That’s a very incomplete assessment! Trans Mountain was delayed for a very long list of reasons, many of them related to the size and complexity of the project, poor planning along the route, the COVID-19 pandemic, and the very real possibility that it was simply too big to succeed, as megaprojects very often are. Author Bent Flyvbjerg calls that an “iron law”. https://energymixweekender.substack.com/p/heres-why-fossil-fuel-projects-are

So, yes, lawsuits and massive local protests that were appropriate in a democracy and absolutely necessary in a climate emergency were one part of the picture. But it’s interesting that you blame the entire cost overrun on the one factor that could and should have been taken as an early warning. Decades ago, in a subject area quite distant from fossil fuels and climate change but pretty much as heavily contested, I helped document a public participation workshop where some of the discussion turned on how project developers should listen to and incorporate public input. I remember two participants, in particular, whose approach (in their own words, more or less) was to go in with their backs to the wall and their elbows up, to win their battle and make sure they were the last ones standing. One of the moderators asked them why they would spend so lavishly on public affairs and litigation when they could simply make the right go/no-go decision, stop that contentious project before it started, and invest instead in something communities actually liked and wanted.

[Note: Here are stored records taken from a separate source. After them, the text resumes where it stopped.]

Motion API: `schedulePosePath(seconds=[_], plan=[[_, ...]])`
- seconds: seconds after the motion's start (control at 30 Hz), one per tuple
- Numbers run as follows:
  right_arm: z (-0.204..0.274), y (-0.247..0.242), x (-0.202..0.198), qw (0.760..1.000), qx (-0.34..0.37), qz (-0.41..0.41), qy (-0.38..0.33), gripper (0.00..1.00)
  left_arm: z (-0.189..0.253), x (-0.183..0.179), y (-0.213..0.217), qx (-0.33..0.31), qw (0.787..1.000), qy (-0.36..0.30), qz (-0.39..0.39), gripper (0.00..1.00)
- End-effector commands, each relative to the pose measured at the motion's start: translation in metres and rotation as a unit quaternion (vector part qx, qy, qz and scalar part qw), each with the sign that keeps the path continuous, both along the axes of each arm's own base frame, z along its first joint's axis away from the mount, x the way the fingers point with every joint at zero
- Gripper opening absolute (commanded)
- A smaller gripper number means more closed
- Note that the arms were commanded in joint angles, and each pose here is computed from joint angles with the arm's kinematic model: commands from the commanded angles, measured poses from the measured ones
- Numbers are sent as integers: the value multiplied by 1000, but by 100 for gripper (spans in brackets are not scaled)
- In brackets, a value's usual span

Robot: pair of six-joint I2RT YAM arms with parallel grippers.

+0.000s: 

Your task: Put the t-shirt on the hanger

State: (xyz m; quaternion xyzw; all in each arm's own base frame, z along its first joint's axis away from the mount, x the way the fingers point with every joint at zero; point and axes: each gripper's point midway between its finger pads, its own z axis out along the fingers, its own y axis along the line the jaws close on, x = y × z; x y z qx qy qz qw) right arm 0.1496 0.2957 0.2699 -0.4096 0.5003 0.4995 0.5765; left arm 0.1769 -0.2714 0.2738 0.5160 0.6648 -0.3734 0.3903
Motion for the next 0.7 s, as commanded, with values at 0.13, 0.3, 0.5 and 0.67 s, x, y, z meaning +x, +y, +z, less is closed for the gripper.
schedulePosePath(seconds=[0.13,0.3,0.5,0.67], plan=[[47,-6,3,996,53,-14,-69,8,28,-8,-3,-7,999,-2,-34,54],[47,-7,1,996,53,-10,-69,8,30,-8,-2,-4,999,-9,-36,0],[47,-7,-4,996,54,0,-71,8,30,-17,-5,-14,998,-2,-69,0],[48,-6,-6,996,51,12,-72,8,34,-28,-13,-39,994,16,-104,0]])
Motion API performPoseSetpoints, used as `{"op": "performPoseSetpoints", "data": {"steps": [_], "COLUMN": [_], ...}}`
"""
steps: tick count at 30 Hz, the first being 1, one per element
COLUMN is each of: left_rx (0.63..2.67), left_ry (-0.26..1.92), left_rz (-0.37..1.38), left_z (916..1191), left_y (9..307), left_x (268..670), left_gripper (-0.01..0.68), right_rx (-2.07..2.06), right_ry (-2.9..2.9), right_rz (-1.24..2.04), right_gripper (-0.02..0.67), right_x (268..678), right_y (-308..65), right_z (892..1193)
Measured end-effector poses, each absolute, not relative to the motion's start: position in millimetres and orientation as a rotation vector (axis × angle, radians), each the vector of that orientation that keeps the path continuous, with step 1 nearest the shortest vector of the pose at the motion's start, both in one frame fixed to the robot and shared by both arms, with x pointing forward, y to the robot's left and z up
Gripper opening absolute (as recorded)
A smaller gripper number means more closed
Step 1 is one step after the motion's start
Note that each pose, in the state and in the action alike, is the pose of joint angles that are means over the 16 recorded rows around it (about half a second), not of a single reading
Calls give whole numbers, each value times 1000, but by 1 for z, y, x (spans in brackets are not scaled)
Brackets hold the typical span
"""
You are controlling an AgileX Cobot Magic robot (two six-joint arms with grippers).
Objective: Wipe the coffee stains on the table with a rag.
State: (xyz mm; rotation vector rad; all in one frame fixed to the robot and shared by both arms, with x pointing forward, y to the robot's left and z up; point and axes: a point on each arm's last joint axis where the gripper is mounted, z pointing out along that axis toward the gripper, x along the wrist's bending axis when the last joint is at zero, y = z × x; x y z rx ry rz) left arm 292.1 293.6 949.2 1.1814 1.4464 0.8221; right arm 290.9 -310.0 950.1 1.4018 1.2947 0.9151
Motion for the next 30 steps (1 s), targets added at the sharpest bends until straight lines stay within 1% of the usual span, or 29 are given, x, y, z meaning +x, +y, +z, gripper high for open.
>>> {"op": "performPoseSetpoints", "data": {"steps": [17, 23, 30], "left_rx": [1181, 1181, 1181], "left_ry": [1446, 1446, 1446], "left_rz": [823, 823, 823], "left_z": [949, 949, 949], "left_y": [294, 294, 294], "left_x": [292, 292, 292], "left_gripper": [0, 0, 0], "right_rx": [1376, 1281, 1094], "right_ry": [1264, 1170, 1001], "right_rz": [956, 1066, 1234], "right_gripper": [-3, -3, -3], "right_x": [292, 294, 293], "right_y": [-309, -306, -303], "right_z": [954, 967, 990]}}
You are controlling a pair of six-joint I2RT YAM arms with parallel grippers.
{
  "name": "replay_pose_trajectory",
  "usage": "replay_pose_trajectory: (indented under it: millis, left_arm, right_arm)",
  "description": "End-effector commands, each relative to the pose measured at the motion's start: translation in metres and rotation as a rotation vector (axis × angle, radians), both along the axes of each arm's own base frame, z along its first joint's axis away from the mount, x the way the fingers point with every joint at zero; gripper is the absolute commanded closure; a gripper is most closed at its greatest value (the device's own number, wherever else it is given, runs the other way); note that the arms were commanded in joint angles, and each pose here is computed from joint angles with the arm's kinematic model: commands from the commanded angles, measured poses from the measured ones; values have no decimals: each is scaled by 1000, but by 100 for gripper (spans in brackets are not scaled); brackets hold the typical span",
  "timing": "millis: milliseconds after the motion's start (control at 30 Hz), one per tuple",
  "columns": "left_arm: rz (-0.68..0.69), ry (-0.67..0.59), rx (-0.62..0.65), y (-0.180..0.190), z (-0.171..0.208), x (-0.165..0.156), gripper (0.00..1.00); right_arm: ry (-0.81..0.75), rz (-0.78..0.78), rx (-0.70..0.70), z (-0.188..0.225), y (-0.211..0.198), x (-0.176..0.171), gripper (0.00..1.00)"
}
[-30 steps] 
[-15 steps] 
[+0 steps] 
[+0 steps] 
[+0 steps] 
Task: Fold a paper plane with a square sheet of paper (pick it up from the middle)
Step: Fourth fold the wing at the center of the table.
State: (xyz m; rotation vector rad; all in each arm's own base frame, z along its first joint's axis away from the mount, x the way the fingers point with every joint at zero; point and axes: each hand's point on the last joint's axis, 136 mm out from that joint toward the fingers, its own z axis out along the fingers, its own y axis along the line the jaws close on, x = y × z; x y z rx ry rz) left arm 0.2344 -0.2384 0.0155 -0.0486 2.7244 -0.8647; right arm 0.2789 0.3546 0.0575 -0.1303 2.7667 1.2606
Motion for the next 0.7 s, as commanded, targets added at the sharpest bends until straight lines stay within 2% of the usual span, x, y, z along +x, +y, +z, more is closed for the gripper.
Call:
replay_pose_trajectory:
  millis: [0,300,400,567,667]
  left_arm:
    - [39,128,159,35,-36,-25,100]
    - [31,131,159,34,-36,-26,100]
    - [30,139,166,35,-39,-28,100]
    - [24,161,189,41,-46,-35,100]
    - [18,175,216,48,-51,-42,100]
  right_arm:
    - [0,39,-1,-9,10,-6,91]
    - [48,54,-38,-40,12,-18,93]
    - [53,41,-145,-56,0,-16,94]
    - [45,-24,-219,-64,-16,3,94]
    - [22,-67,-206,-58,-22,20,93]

Others have pointed out how many heat pumps, solar microgrids, or whole-building deep energy retrofits the Trans Mountain budget could have bought, how many years of transit operating funds it could have covered. Not to mention the millions of hours of effort, both building and trying to stop the pipeline, that could have been put to productive use. Spending those dollars as if they mattered, and as if communities mattered, would have held out zero profit potential for a pipeline company in Houston that was a stepchild of the Enron empire, or for mostly foreign-funded oil companies operating in Alberta — and now, as you point out, would have saved Canadian taxpayers billions of dollars. The benefits would have flowed to the rest of us instead, almost certainly including you.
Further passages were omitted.